American Psycho n’est pas
exempt de longueurs. Celles-ci sont peut-être nécessaires, histoire de donner
au lecteur le temps d’entrer dans la logique du personnage avant de se rendre
compte qu’il est un tueur. Une question plus gênante est celle de la
complaisance manifestée dans les scènes de meurtre. Chacun en pensera
évidemment ce qu’il veut.
Cela étant, ce portrait d’un yuppie déconnecté
de la réalité, finissant par trouver vaines et absurdes les morts qu’il
provoque, a quelque chose de fascinant. La face cachée de Patrick Bateman, mais
qu’il essaie parfois de montrer ou de décrire à ses proches, ceux-ci ne le
croyant évidemment pas, serait-elle le nécessaire complément de sa face visible ?
Lunar Park (2005)
La vie déjantée d’un auteur à la mode. Et qui a
plongé dans tous les excès avant de se chercher un nouvel équilibre :
l’existence tranquille d’une famille unie, ou presque… Mais voilà que le tueur
d’American psycho sort du roman et
entre dans la vie de son créateur. Le vrai Bret Easton Ellis ? Ou s’est-il
réincarné en personnage de fiction quand Patrick Bateman faisait le
contraire ? Un jeu subtil sur un thème connu. Un rythme halluciné comme
l’écrivain américain peut le tenir longtemps.
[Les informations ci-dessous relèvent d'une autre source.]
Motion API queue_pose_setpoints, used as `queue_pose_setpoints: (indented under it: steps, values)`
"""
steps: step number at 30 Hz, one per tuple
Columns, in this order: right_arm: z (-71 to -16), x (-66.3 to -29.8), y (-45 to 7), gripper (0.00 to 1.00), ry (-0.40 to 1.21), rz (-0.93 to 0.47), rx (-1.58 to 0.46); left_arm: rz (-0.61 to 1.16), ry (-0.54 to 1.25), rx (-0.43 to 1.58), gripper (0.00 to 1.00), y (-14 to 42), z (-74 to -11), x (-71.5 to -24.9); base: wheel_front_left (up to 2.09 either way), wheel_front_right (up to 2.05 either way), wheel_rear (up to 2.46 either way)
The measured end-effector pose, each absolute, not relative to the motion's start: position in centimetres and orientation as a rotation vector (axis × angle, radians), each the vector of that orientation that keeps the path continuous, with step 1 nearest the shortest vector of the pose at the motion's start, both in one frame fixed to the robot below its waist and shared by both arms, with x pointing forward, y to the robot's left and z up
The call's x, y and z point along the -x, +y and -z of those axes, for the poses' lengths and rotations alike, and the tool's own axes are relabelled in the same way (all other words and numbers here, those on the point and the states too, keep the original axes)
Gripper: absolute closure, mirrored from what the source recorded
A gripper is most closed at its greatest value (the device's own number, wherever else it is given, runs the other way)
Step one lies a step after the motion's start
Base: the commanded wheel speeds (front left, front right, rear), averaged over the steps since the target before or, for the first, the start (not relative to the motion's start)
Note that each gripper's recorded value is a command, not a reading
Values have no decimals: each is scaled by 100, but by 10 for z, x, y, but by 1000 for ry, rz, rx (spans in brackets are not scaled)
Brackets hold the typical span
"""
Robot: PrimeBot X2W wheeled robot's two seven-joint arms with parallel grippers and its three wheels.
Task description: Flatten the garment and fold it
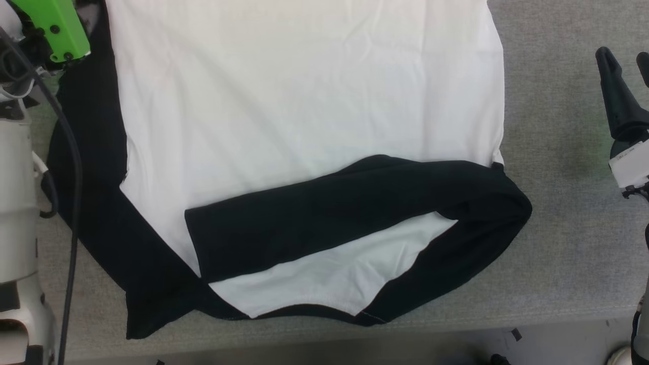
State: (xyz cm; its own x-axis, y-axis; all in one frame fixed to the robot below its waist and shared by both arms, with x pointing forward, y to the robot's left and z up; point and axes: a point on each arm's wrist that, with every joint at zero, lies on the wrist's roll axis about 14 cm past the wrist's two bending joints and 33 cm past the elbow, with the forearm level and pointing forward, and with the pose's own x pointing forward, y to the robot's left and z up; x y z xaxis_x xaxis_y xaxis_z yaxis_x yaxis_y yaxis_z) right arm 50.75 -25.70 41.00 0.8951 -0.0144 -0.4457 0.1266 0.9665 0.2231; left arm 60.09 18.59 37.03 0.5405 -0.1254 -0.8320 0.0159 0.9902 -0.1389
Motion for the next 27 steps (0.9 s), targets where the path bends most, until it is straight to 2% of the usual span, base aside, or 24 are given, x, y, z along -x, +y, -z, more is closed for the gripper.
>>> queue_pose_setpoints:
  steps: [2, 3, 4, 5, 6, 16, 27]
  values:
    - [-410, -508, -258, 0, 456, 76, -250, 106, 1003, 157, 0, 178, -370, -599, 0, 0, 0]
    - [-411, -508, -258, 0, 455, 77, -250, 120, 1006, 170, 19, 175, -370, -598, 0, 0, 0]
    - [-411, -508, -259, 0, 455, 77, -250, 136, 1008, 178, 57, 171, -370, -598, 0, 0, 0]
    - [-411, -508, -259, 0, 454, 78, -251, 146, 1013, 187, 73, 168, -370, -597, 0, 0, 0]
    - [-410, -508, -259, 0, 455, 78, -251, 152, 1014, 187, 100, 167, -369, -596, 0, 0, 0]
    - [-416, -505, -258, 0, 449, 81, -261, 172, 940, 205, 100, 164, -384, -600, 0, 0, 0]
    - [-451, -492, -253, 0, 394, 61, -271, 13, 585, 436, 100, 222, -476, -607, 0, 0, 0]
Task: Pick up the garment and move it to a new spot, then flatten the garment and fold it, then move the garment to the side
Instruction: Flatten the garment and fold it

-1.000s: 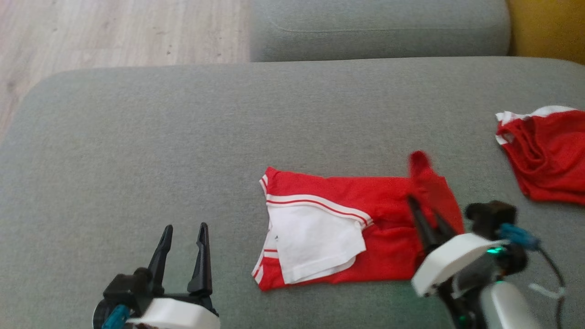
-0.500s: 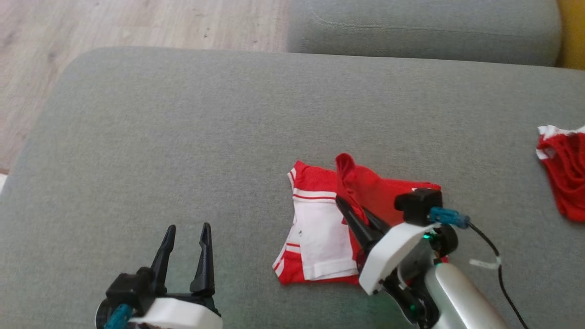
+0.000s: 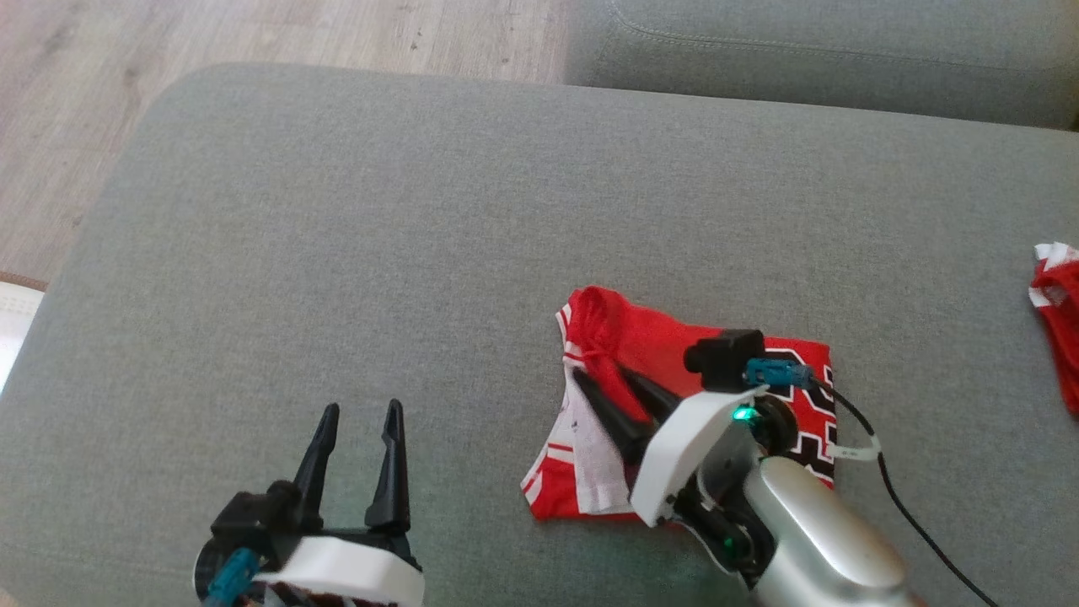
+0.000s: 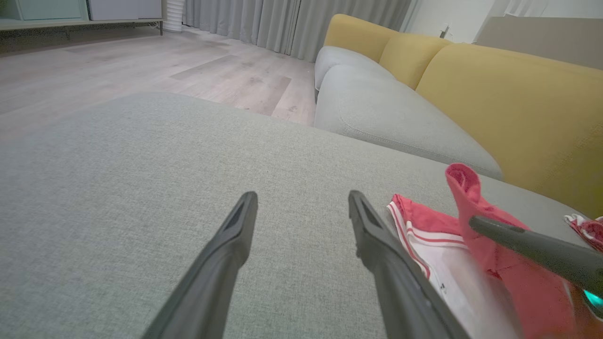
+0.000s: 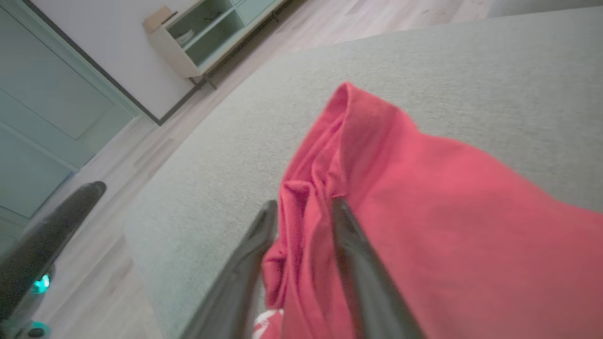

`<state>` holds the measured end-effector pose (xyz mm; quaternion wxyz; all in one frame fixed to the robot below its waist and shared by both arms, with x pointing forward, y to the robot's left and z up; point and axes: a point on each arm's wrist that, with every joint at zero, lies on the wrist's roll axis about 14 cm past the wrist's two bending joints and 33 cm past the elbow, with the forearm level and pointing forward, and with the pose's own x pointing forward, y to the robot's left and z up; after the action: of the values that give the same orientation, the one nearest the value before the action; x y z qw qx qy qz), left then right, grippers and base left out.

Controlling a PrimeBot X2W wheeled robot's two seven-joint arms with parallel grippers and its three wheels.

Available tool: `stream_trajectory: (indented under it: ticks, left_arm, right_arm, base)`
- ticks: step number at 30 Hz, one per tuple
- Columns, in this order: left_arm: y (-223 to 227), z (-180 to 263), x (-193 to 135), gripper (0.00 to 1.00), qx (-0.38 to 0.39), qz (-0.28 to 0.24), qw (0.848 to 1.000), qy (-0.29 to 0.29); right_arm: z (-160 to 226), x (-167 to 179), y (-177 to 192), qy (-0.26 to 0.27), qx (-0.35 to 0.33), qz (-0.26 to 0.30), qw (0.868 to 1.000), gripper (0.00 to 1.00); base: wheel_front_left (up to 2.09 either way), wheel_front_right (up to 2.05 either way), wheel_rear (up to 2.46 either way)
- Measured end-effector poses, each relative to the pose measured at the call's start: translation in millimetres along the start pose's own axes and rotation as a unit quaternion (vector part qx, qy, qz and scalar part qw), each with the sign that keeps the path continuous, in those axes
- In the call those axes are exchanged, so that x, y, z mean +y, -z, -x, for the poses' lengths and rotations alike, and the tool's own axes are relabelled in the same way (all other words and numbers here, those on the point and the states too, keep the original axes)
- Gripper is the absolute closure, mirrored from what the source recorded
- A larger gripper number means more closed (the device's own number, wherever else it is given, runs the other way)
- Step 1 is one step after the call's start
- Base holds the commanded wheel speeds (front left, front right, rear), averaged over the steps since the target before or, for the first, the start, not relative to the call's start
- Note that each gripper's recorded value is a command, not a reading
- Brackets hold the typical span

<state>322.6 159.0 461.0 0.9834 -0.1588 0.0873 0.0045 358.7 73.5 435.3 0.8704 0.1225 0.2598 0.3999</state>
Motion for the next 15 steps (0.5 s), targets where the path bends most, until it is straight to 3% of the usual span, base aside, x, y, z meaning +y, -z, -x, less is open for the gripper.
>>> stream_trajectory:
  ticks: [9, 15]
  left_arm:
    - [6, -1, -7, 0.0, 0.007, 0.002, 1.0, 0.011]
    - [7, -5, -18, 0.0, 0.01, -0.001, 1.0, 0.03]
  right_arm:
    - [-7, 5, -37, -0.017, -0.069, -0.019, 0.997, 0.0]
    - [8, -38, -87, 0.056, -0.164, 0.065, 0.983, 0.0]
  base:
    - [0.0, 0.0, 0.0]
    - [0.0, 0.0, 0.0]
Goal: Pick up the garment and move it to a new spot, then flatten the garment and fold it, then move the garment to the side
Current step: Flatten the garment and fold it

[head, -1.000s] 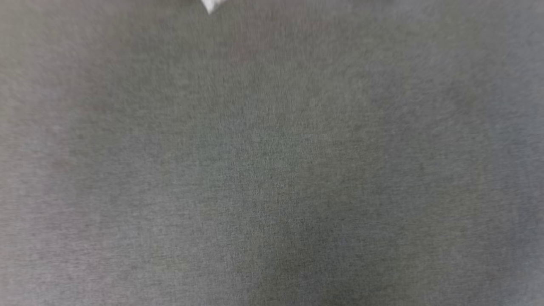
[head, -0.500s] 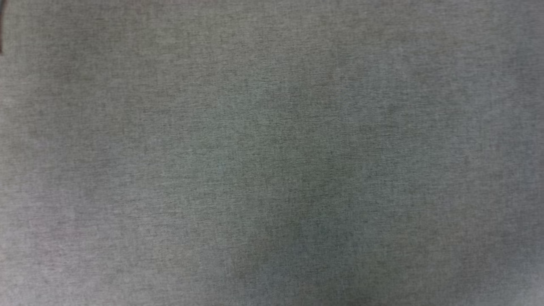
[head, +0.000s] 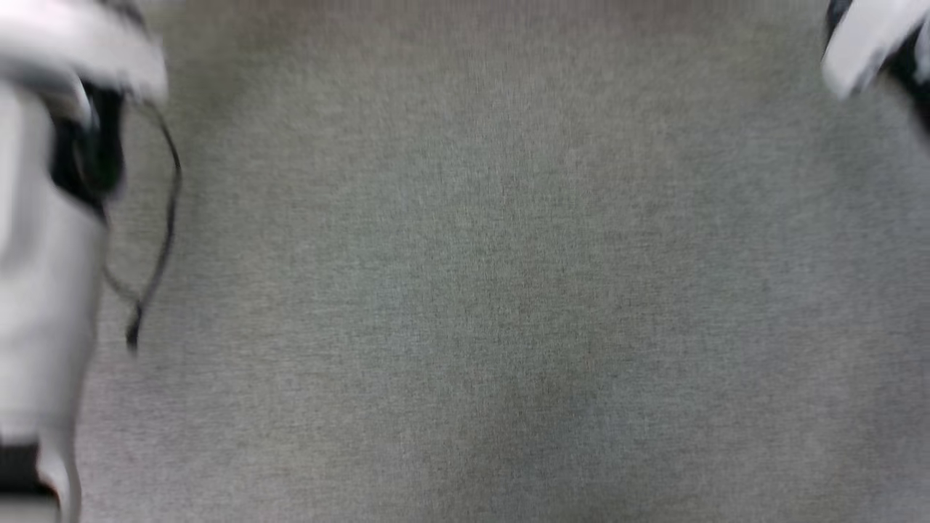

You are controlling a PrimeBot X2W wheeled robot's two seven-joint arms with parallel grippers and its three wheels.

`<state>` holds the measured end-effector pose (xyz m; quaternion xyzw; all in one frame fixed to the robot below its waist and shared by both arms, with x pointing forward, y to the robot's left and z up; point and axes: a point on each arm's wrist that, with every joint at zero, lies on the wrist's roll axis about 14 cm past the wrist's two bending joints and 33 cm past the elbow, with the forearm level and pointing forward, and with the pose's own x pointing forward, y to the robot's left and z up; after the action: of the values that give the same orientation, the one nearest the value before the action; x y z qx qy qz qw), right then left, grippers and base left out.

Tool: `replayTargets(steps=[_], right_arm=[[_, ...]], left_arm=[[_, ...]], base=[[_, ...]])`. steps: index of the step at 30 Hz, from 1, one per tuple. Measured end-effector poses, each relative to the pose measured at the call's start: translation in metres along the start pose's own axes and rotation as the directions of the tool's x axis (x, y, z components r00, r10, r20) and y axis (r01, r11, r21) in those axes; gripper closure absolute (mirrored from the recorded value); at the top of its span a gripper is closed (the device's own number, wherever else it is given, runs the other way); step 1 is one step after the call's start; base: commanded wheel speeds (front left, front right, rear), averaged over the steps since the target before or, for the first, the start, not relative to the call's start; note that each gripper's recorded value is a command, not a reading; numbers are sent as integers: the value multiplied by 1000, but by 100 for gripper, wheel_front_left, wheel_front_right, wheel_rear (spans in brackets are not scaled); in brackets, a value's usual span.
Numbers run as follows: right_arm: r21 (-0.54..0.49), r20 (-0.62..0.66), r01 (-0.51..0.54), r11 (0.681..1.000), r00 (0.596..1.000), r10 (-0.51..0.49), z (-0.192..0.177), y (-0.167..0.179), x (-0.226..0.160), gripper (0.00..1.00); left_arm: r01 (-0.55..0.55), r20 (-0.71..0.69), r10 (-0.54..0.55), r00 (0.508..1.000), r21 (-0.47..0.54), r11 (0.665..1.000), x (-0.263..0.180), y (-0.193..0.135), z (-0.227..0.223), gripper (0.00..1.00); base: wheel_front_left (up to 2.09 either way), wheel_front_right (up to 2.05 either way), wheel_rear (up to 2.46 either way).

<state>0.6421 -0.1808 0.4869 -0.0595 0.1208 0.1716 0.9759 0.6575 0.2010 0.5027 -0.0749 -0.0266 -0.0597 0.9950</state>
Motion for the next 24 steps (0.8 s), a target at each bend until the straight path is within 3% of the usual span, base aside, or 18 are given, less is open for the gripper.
replayTargets(steps=[11,24], right_arm=[[142,-141,-30,989,989,50,-86,50,-116,100],[261,-195,39,964,981,13,-127,82,-237,100]], left_arm=[[-121,-243,113,963,-18,993,-171,16,-50,100],[-233,-387,174,905,-111,966,-314,-6,-42,100]], base=[[0,0,0],[0,0,0]])
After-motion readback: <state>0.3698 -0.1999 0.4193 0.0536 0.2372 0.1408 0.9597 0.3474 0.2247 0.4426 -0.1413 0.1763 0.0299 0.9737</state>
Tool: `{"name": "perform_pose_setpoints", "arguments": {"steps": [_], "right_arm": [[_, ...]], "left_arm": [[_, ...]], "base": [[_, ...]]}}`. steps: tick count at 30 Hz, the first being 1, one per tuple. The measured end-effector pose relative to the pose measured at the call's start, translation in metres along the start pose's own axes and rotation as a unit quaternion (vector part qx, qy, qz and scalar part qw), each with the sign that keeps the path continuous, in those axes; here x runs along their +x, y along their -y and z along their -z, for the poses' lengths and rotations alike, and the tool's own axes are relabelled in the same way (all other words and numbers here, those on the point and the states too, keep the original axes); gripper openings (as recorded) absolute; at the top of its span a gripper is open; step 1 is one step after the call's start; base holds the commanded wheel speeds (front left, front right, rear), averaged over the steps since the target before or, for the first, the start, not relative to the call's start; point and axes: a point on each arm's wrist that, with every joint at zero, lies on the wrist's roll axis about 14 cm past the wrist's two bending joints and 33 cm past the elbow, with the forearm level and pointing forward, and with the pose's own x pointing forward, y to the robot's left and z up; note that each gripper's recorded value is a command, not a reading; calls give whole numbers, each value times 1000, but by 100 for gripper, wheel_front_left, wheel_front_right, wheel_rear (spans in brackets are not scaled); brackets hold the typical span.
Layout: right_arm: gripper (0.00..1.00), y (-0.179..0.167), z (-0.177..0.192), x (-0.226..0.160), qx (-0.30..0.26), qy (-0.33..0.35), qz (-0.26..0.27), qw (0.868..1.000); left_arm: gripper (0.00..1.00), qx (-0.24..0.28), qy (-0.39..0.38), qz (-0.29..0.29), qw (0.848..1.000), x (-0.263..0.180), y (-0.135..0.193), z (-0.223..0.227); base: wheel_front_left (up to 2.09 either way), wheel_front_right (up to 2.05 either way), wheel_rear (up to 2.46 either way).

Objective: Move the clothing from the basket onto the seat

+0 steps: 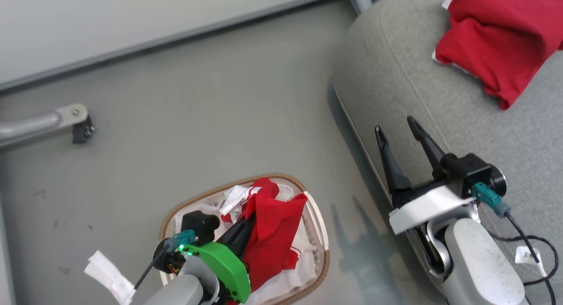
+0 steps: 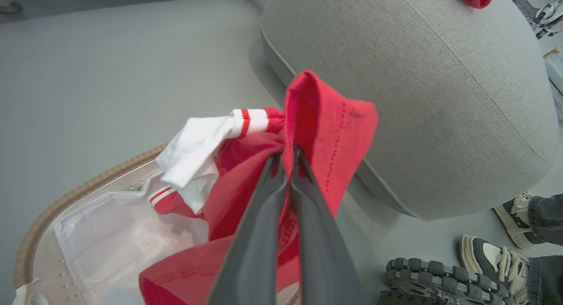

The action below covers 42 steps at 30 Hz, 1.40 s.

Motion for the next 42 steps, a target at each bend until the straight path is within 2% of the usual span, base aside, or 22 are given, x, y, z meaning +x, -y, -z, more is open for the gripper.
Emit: {"name": "perform_pose_setpoints", "arguments": {"steps": [9,16,25,32,38,42], "right_arm": [[100,-18,-19,-25,14,21,-16,1000],[100,-30,-28,-42,21,32,-28,999],[100,-43,-27,-56,27,31,-43,998],[100,-61,-13,-66,28,9,-68,997],[100,-105,3,-75,16,-18,-150,988],[100,-126,-2,-69,1,-15,-197,980]], "left_arm": [[0,40,128,-30,990,-35,10,-71],[0,93,231,-22,968,-61,35,-137],[0,148,334,-12,931,-96,62,-204],[0,170,362,-3,917,-108,75,-223],[0,170,369,5,914,-110,83,-224],[0,169,366,8,915,-109,85,-222]], "base": [[0,0,0],[0,0,0],[0,0,0],[0,0,0],[0,0,0],[0,0,0]]}}
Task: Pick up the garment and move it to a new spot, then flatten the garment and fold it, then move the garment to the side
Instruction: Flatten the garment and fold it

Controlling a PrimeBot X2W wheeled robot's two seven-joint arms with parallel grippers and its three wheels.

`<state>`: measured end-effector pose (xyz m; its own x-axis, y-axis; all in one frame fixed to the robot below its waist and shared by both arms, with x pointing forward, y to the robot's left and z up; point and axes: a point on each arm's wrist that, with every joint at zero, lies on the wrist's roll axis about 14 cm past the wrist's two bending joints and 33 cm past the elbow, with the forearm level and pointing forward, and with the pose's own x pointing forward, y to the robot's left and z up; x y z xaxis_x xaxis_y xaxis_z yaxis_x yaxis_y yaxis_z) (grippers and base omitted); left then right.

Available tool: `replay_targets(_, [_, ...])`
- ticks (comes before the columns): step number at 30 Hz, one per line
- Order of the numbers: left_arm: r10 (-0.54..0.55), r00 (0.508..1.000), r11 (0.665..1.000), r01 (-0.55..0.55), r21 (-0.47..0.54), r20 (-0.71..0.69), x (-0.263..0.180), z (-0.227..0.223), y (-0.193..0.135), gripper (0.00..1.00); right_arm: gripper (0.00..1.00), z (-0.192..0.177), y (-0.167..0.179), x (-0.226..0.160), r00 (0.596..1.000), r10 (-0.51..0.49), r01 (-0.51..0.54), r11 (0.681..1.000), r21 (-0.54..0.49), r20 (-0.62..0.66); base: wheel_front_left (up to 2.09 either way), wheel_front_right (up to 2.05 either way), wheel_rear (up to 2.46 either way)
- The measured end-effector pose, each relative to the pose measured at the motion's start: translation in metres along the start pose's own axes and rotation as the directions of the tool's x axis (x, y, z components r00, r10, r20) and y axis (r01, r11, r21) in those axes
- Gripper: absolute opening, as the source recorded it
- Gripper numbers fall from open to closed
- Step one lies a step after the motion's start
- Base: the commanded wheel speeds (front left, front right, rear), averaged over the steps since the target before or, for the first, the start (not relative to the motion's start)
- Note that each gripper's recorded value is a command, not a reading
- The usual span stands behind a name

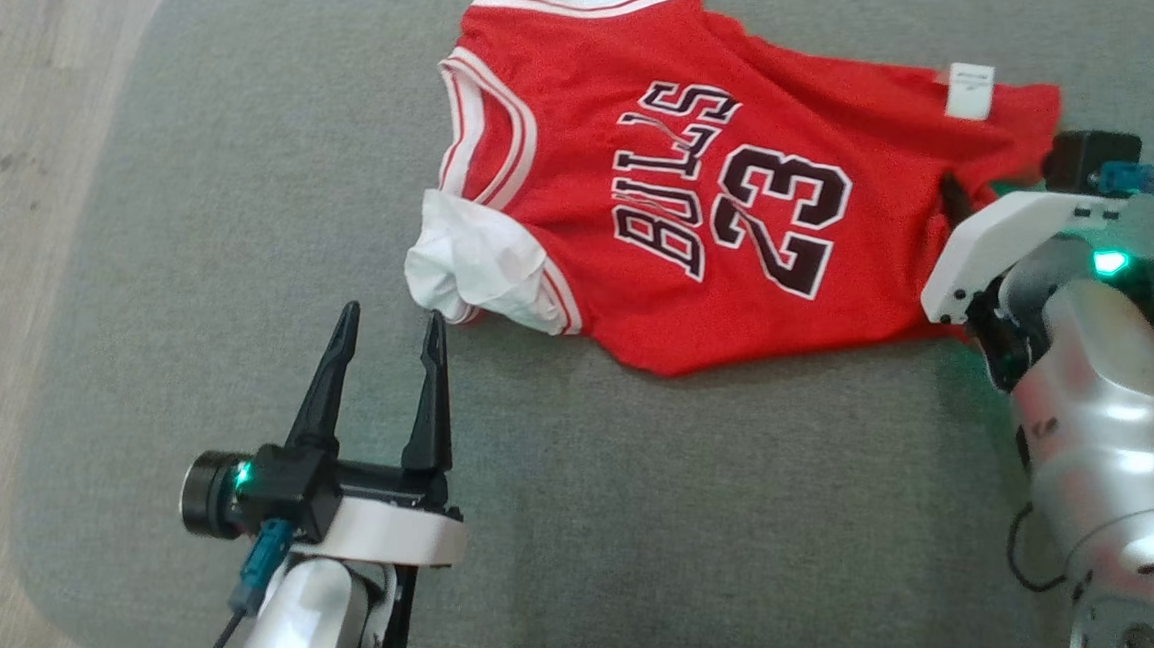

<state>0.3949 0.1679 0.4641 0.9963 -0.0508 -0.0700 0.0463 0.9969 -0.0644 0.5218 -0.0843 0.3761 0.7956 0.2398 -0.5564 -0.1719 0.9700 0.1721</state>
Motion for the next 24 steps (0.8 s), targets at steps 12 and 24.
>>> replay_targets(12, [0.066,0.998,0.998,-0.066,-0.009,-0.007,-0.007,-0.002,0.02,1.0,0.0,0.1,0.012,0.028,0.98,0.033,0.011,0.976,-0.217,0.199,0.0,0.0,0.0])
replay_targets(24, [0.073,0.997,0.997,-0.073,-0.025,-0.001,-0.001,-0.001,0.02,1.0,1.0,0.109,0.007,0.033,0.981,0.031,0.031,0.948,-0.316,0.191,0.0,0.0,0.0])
Suite(s) impériale(s) (2010)
Roman agité,
électrique, vingt-cinq ans après Moins
que zéro dont Bret Easton Ellis retrouve les personnages. Mais l’agitation
est surtout de surface. Elle épuise Clay, scénariste de retour à Los Angeles
après une installation à New York. Toutes pulsions lâchées, au bord de
sentiments dangereux, le « partage des femmes », comme disent les
ethnologues, devient une affaire qui dépasse, et de loin, le personnage
principal. On le regarde s’empêtrer, avec circonspection.